People's Hospital of Shijiazhuang affiliated to Hebei Medical University - Center of Treatment of Myasthenia Gravis, Shijiazhuang, Hebei, China.
Medicine (Baltimore). 2022 Sep 30;101(39):e30867. doi: 10.1097/MD.0000000000030867.
Thymic epithelial tumors (TETs) originate in the thymic epithelial cell, including thymoma and thymic carcinoma. Surgical resection is the first choice for most patients. However, some studies have shown that the factors affecting the prognosis of these patients are not consistent. To evaluate prognostic factors in patients with surgically resected thymic epithelial tumors, we performed a meta-analysis.
We searched the Chinese biomedical literature database, Pubmed, Embase, Cochrane Library and other electronic databases. Studies including postoperative overall survival (OS) and predictors of TETs were included. We made a comprehensive analysis the hazard ratios (HRs) through a single proportional combination. HRs were combined using single proportion combinations.

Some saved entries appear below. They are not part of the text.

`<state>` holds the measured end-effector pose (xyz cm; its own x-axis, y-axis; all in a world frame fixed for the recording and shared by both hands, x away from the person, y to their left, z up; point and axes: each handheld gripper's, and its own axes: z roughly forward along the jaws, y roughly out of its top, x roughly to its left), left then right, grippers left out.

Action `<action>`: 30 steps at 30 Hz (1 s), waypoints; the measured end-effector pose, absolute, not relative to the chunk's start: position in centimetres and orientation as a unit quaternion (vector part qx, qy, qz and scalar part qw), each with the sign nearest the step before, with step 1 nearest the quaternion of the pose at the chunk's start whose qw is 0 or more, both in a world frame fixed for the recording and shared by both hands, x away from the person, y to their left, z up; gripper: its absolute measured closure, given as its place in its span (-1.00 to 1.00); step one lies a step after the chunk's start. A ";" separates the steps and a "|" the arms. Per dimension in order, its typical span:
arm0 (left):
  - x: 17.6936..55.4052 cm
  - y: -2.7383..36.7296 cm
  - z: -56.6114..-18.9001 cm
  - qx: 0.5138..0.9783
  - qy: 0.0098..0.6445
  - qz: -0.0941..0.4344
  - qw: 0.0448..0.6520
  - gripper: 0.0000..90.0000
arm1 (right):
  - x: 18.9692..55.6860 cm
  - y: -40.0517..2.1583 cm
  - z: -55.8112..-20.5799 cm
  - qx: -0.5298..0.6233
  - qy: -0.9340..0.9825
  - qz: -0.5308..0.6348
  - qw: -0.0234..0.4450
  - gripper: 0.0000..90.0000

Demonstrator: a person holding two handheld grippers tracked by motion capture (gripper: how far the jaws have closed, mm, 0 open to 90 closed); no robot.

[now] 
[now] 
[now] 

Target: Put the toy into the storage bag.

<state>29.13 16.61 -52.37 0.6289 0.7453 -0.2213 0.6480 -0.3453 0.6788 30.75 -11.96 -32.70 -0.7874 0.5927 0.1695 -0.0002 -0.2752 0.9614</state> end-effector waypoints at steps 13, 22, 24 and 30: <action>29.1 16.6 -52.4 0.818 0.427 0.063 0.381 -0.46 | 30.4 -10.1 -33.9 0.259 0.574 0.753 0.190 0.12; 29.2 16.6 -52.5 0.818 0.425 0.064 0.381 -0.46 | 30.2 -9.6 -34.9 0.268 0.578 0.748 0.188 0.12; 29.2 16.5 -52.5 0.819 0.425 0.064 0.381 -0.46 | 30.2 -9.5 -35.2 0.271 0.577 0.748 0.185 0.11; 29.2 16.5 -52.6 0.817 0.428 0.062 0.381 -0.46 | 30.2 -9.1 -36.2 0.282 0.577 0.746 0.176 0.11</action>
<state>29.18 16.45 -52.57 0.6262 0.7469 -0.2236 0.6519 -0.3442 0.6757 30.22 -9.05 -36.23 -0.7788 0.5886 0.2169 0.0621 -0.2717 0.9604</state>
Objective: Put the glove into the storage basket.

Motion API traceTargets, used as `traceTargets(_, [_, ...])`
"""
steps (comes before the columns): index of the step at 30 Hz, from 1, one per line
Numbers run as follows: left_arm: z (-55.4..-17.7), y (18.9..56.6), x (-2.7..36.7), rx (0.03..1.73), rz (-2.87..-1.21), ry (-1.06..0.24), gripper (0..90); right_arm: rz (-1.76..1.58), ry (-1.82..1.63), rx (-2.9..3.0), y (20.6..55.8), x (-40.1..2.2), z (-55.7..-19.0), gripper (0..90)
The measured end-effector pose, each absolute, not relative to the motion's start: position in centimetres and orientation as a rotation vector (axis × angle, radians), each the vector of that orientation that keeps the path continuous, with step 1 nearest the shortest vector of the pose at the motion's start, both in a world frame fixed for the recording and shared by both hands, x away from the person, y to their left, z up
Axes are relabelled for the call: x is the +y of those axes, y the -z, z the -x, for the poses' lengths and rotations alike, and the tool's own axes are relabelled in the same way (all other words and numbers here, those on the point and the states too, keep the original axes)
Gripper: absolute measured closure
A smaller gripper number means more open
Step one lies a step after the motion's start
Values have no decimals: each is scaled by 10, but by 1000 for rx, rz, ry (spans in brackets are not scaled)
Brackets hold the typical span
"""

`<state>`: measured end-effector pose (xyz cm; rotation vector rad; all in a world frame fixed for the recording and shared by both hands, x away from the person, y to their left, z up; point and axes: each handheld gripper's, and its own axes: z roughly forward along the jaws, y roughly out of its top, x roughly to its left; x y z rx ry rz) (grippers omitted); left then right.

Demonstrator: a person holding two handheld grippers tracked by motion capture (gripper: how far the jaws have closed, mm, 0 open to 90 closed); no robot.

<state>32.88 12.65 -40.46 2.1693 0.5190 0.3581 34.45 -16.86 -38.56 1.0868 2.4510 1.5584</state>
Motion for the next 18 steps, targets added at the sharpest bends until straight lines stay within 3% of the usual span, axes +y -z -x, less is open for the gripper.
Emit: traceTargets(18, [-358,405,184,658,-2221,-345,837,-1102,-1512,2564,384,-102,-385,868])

The meta-analysis included 11,695 patients from 26 studies. The pooled OS was 84% at 5 years and 73% at 10 years after TETs operation. The age as continuous-year (HR 1.04, 95% confidence interval (CI) 1.02-1.04), incomplete resection (HR 4.41, 95% CI 3.32-5.85), WHO histologic classification (B2/B3 vs A/AB/B1 HR 2.76, 95% CI 1.25-6.21), Masaoka Stage (stage III/IV vs I/II HR 2.74, 95% CI 2.12-3.55,) were the poor prognostic factors.
For patients with TETs after surgical resection, advanced age, incomplete resection, WHO classification B2/B3, and higher Masaoka stage are risk factors for poor prognosis.
胸腺瘤上皮肿瘤(TETs)起源于胸腺上皮细胞,包括胸腺瘤和胸腺癌。手术切除是大多数患者的首选。然而,一些研究表明,影响这些患者预后的因素并不一致。为了评估手术切除胸腺瘤上皮肿瘤患者的预后因素,我们进行了一项荟萃分析。
我们检索了中国生物医学文献数据库、PubMed、Embase、Cochrane 图书馆和其他电子数据库。纳入了包括术后总生存率(OS)和 TETs 预测因素的研究。我们通过单一比例组合对危险比(HRs)进行了综合分析。通过单一比例组合对 HRs 进行组合。
荟萃分析纳入了 26 项研究中的 11695 名患者。TETs 手术后 5 年和 10 年的总生存率(OS)分别为 84%和 73%。年龄呈连续年(HR 1.04,95%置信区间(CI)1.02-1.04)、不完全切除(HR 4.41,95%CI 3.32-5.85)、WHO 组织学分类(B2/B3 与 A/AB/B1 HR 2.76,95%CI 1.25-6.21)、Masaoka 分期(III/IV 期与 I/II 期 HR 2.74,95%CI 2.12-3.55)是不良预后因素。
对于手术切除后的 TETs 患者,年龄较大、不完全切除、WHO 分类 B2/B3 和较高的 Masaoka 分期是预后不良的危险因素。